## Exercise instructions
Bring together every line in the data that includes "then".

## Stored records
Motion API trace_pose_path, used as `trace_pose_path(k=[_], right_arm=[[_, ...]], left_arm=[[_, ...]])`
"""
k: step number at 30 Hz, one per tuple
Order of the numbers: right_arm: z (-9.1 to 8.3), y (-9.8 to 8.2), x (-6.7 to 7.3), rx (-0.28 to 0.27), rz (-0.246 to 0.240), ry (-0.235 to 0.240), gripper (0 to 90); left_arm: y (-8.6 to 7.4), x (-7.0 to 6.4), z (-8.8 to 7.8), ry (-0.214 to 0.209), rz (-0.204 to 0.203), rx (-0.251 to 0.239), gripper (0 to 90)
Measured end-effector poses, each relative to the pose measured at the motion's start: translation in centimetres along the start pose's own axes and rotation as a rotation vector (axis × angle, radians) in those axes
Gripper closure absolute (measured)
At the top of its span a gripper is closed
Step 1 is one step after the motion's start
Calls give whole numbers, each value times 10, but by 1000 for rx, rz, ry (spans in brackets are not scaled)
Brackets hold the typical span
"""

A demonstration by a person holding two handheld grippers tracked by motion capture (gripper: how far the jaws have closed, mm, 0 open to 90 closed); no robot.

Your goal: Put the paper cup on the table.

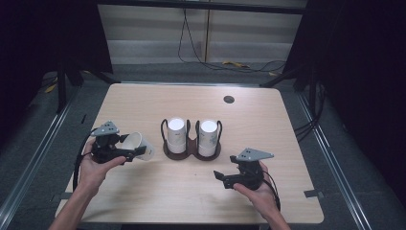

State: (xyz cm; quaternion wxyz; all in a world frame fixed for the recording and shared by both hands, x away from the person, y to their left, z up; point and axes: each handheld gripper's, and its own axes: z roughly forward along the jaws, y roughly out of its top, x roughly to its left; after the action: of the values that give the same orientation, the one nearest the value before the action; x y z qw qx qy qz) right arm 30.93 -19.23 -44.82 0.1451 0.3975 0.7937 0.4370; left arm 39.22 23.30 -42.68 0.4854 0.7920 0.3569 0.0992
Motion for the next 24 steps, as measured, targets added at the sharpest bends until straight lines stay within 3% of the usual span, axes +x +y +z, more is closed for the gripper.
trace_pose_path(k=[4,11,20,22,24], right_arm=[[2,2,1,-20,31,43,161],[5,3,3,-14,12,47,161],[8,1,7,1,-12,55,161],[8,1,7,3,-19,59,161],[9,0,7,8,-17,57,161]], left_arm=[[4,9,2,38,-13,-1,232],[8,22,9,113,-21,16,225],[12,41,28,154,-53,89,225],[15,42,28,144,-49,94,225],[20,46,28,170,-53,89,225]])
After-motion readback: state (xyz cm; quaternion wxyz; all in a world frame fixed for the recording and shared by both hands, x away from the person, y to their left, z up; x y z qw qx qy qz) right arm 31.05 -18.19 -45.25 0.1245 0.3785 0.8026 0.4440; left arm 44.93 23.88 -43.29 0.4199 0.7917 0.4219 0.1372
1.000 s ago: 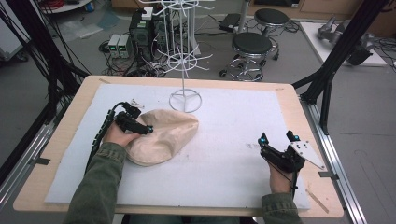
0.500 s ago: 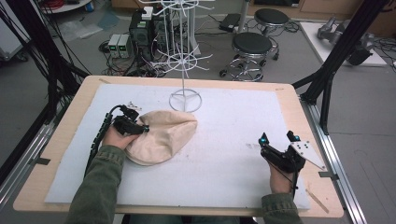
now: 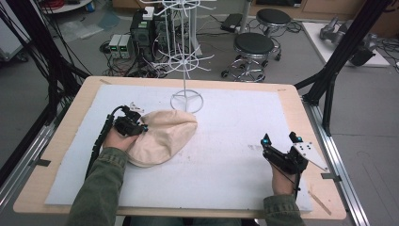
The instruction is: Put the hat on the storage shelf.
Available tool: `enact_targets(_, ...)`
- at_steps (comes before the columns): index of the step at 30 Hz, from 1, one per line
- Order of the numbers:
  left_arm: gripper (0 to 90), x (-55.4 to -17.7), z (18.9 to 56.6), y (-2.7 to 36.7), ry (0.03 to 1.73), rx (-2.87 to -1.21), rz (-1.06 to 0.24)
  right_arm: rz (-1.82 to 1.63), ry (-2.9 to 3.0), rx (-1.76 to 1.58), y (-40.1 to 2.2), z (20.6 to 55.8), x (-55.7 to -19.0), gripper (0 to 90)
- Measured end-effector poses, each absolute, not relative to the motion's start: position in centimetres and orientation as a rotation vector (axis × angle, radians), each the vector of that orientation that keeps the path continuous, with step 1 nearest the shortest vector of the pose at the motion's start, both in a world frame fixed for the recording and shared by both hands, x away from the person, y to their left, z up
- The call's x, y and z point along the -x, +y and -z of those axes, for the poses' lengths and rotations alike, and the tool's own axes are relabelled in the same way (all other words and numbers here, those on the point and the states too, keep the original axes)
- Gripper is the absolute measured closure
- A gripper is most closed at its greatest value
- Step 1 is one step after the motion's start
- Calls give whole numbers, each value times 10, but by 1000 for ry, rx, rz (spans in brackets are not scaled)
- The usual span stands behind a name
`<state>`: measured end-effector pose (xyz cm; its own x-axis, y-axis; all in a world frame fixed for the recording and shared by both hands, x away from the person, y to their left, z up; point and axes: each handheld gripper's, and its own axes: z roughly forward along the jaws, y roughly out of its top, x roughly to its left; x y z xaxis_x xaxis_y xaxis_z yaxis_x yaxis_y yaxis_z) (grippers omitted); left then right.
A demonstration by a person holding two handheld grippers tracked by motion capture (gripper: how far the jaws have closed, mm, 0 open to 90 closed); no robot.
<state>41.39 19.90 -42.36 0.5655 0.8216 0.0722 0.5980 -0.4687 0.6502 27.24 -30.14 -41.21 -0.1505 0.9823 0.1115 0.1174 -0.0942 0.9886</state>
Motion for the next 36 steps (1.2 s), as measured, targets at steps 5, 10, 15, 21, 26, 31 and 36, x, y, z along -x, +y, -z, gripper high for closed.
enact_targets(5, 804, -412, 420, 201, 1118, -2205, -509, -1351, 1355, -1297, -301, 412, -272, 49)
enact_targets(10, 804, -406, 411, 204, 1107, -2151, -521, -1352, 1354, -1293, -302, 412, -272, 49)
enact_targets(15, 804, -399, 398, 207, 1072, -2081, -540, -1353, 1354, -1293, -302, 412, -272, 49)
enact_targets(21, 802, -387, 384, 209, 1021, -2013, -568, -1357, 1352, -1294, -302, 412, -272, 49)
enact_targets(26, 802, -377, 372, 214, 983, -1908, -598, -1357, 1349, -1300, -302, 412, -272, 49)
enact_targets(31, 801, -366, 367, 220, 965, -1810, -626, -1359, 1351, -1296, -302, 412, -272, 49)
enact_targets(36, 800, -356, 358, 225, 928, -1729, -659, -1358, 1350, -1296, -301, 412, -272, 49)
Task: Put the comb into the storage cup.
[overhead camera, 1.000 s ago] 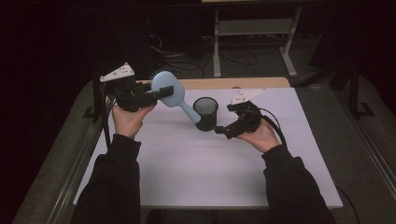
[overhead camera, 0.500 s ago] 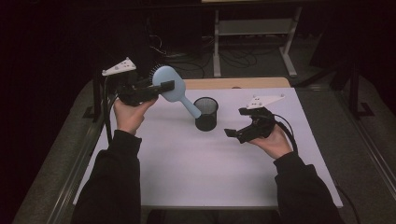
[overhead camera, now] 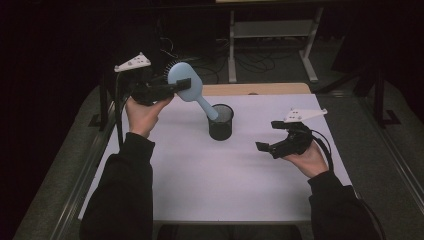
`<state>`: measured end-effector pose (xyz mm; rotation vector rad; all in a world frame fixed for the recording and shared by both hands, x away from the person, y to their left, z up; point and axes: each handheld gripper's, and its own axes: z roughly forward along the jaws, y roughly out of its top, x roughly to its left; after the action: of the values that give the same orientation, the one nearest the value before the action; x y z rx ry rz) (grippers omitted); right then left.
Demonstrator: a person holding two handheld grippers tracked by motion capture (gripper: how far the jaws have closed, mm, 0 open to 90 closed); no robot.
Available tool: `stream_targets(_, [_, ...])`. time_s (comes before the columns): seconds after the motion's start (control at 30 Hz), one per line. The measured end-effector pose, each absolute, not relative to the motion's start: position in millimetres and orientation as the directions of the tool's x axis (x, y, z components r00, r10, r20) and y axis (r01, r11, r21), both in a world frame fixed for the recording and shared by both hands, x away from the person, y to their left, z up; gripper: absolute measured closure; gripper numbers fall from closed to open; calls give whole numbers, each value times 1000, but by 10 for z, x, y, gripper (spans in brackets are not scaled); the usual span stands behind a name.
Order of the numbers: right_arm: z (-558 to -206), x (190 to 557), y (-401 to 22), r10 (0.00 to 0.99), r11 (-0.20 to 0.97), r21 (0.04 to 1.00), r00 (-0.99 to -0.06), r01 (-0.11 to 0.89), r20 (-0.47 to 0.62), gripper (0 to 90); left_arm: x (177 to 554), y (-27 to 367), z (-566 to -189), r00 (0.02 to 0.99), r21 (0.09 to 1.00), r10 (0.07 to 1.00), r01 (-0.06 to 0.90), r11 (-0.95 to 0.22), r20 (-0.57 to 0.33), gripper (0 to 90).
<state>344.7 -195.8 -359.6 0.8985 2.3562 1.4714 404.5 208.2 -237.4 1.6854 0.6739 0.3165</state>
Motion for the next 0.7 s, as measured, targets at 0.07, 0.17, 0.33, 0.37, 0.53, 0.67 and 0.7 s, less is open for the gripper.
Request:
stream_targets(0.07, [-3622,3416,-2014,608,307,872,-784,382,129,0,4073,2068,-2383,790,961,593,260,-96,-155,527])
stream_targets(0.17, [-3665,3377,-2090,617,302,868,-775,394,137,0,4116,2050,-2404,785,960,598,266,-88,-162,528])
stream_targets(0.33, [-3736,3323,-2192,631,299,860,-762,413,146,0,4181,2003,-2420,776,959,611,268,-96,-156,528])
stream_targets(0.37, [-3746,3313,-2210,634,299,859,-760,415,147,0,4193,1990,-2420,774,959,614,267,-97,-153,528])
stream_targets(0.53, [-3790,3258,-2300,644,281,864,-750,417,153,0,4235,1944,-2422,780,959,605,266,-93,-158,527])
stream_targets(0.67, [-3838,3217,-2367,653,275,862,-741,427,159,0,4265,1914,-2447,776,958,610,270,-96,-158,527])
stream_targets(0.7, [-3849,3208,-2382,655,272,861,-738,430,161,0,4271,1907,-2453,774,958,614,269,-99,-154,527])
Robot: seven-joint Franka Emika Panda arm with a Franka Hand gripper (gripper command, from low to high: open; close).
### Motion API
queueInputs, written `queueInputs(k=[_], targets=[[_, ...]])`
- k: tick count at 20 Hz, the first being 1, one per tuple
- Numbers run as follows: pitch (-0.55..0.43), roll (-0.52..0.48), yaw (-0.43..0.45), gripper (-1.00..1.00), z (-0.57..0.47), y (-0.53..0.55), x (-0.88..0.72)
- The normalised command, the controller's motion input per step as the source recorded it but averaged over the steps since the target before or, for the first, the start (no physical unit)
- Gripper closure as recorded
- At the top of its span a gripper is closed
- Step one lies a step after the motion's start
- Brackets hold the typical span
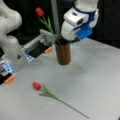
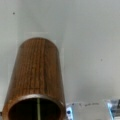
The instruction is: Flower insertion into a vase
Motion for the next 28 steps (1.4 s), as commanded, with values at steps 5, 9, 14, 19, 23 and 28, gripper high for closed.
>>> queueInputs(k=[5,9,14,19,23,28], targets=[[-0.523,0.101,0.244,-1.00,0.04,-0.66,-0.43],[-0.264,0.106,0.179,-1.00,0.11,-0.68,-0.36],[-0.182,0.063,0.105,-1.00,-0.12,-0.60,-0.09],[-0.123,-0.010,0.109,-1.00,-0.23,-0.61,0.06],[-0.057,-0.054,0.108,-1.00,-0.24,-0.43,0.11],[0.026,-0.096,0.049,-1.00,-0.20,-0.21,0.08]])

## Reply to the exercise
`<state>`: measured end-effector pose (xyz cm; its own x-axis, y-axis; all in a world frame fixed for the recording and shared by both hands, x away from the person, y to their left, z up; point and axes: each handheld gripper's, and its own axes: z roughly forward along the jaws, y roughly out of its top, x roughly to its left; x y z xaxis_x xaxis_y xaxis_z yaxis_x yaxis_y yaxis_z) (grippers omitted); left then right.
`<state>`: measured end-effector pose (xyz mm; rotation vector rad; all in a world frame fixed for the recording and shared by both hands, x away from the person, y to their left, z up; point and axes: each handheld gripper's, and its own axes: z roughly forward along the jaws, y roughly out of its top, x roughly to its left; after the action: of the values that give the same orientation, the one nearest the value before the action; x y z rx ry rz) (grippers omitted); right then left.

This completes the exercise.